[time-nuts] question Alan deviation measured with Timelab and counters

Bob Camp kb8tq at n1k.org
Mon Jan 19 13:59:58 UTC 2015


Hi

> On Jan 18, 2015, at 5:12 PM, Stéphane Rey <steph.rey at wanadoo.fr> wrote:
> 
> Bonsoir Magnus (Are you in Sweeden ?) 
> 
> Being able to measure high stability and low phase noise is definitely a need for me as I'm trying to design low noise synthesizers and I'm already reaching the limits of my current tools for phase noise and I can't afford an E5052 for my own. At work I've one but I will probably not stay after august. And anyway I need such tools in my lab at home…

If you have tools at work, the best possible thing to do is to get some oscillators / standards characterized. If you *know* what this or that oscillator is doing in terms of ADEV or phase noise at this Tau or frequency offset, it’s much easier to figure a lot of this out. 

The most basic way to do phase noise in the basement is with a single mixer setup running into some sort of audio FFT device. A sound card can be used or an audio spectrum analyzer. Parts are < $100 to get one setup once you can do the audio measurements. 

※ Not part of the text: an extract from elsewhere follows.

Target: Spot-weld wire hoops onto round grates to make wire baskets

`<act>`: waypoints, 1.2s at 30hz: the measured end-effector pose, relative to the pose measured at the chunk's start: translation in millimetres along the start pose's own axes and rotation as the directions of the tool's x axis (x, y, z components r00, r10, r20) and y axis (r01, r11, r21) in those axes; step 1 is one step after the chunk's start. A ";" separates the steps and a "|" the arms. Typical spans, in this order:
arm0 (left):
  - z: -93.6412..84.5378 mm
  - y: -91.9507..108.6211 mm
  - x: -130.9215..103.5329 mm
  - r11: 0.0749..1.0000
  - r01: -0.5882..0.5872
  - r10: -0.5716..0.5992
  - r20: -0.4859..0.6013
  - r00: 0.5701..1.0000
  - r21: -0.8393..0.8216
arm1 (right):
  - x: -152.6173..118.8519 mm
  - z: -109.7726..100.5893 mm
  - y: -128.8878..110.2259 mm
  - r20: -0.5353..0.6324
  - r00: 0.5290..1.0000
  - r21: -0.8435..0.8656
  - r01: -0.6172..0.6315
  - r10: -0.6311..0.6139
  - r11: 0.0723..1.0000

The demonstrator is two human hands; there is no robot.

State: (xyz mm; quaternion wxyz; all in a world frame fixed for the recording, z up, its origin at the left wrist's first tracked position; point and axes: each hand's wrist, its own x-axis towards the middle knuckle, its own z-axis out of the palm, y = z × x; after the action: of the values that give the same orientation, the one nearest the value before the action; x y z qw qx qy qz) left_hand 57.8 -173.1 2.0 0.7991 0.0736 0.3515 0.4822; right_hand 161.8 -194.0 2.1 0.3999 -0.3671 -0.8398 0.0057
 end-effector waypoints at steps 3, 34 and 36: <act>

For ADEV, a DMTD or it’s cousin, the single mixer is the easy way to go. The single mixer does not get a lot of discussion these days. It is much easier to set up than a DMTD. It does require an offset oscillator. Once you have a single mixer phase noise setup, you are about half way to a single mixer ADEV setup. Cost for one is < $100 in parts. You already have a counter to collect the data out of it.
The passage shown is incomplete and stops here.